**Serbian Police Accused of Using Cellebrite Zero-Day Hack to Unlock Android Phones**
A recent revelation has shed light on the use of a zero-day exploit chain by Serbian authorities to unlock an Android phone and install spyware. The incident has sparked concerns about the potential misuse of powerful digital forensics tools.
Cellebrite, an Israeli company, is renowned for developing software used by law enforcement agencies, intelligence organizations, and private companies to extract data from smartphones and other digital devices. The organization's tools often rely on zero-day exploits to access and extract data typically protected on locked phones.
According to Amnesty International's Security Lab, the exploitation chain was discovered in mid-2024 during forensic research on a device belonging to a student activist. The lab found that Serbian authorities had used an Android exploit chain developed by Cellebrite to unlock the phone and attempt to install spyware. This revelation has raised questions about the potential for abuse of such tools.

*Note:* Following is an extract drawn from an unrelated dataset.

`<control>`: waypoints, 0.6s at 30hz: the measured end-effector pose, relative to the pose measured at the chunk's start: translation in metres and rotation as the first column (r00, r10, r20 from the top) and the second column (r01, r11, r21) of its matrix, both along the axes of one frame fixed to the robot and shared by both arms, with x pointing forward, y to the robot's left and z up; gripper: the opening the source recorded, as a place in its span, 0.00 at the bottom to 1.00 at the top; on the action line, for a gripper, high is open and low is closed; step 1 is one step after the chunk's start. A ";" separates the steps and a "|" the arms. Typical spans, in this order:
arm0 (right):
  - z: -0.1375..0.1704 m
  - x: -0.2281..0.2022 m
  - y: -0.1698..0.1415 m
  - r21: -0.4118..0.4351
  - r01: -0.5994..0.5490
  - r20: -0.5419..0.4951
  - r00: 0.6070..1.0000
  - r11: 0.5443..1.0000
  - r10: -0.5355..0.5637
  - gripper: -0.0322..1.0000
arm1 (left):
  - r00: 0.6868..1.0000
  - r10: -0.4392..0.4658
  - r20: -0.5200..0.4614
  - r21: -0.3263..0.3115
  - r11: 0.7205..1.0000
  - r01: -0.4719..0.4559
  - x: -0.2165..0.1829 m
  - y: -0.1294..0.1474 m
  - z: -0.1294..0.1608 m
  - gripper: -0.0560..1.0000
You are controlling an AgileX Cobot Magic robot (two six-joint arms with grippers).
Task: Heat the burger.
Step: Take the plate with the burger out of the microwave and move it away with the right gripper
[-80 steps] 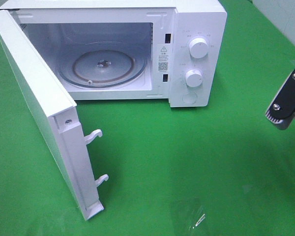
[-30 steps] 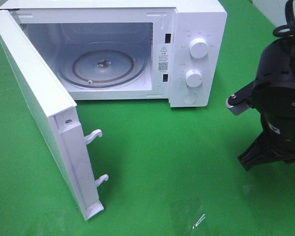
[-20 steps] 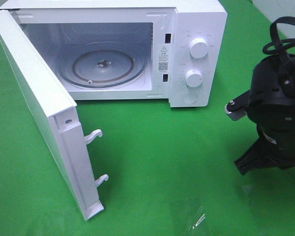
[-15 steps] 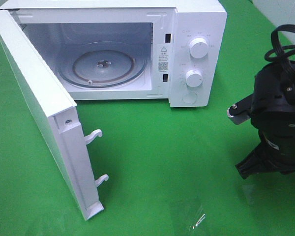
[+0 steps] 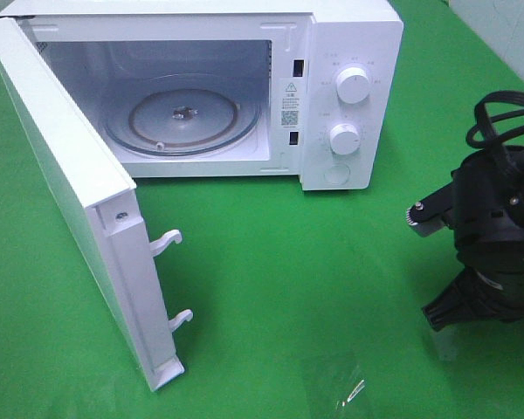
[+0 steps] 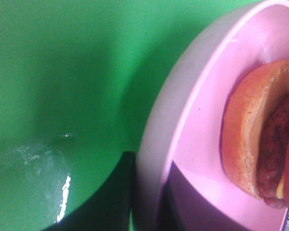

**The Role of Zero-Day Exploits**
Zero-day exploits are vulnerabilities in software or hardware that are not yet publicly known, making them difficult to defend against. In this case, Cellebrite's Android exploit chain was used to take advantage of vulnerabilities in the Linux kernel USB drivers, also used in Android. The first flaw was patched in Google's February 2025 Android security updates, but two other flaws remain unpatched.
**Google's Response**
In response to the revelations, Google announced that it had blocked access to its tools for Serbia's security services, BIA. Following a report by Amnesty International, Google shared fixes with OEM partners on January 18th and assured users that these vulnerabilities would be included in future Android Security Bulletins and required by Android Security Patch Level (SPL).
**Mitigating the Threat**
While the use of zero-day exploits is a serious concern, there are steps that users can take to mitigate the threat. Turning off USB debugging (ADB), setting the cable connectivity mode to "Charge Only," and enabling Full Disk Encryption (Settings → Security & privacy → More security & privacy → Encryption & credentials → Encrypt phone) can help prevent unauthorized access.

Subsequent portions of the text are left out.